Samenvattend, staat adaptief beleid in Bernheze voor ‘de gebruiker centraal en niet de infra ’. “De openbare ruimte is één systeem waar de mens gebruik van maakt. Een monofocus daarbinnen kan dus nooit goed zijn. In feite zoek je steeds met alle middelen naar een optimum in de totale openbare ruimte. Zo kan en moet een maatregel in verkeer ook ten gunste zijn van het klimaat of sociale cohesie. Je hebt alles nodig om alle opgaven het hoofd te bieden. De openbare ruimte is beperkt, en kent vele opgaven, maar als je een speelveld creëert met alle spelers kun je tot maatwerk komen.
Blije wegbeheerder
Ook de wegbeheerder is blij met deze manier van werken, ervaart Soffner. “De beheerder heeft het idee dat hij zijn programma kan delen met de organisatie, dat er beter gedragen plannen komen, dat er betere gesprekken zijn met de bestuurder en het vakmanschap ten volle wordt benut.” En zelfs verrijkt, ervaart Soffner, doordat je van burgers meer invalshoeken en signalen hoort. “Ik zie zo ook dat uitvoering, beheer en beleid naar elkaar toegroeien.”

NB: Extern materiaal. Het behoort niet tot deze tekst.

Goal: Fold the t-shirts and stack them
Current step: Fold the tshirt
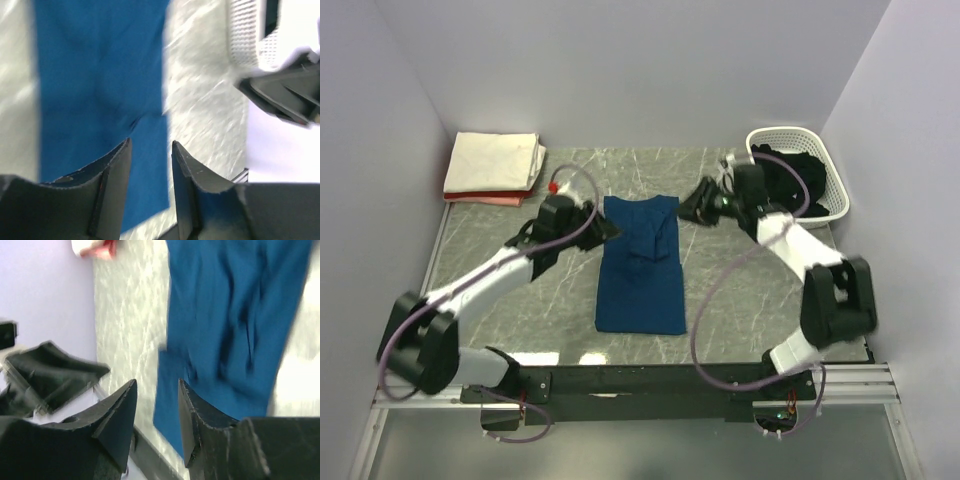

De regisseur eindigt met een lofzang op de gesprekken in de wijken. “Je haalt zoveel informatie op. Niet alleen over het betreffende thema, maar zijdelings ook over andere onderwerpen. Die speel je dan ook weer door. Deze aanpak geeft absoluut meerwaarde aan het werken voor de publieke sector.”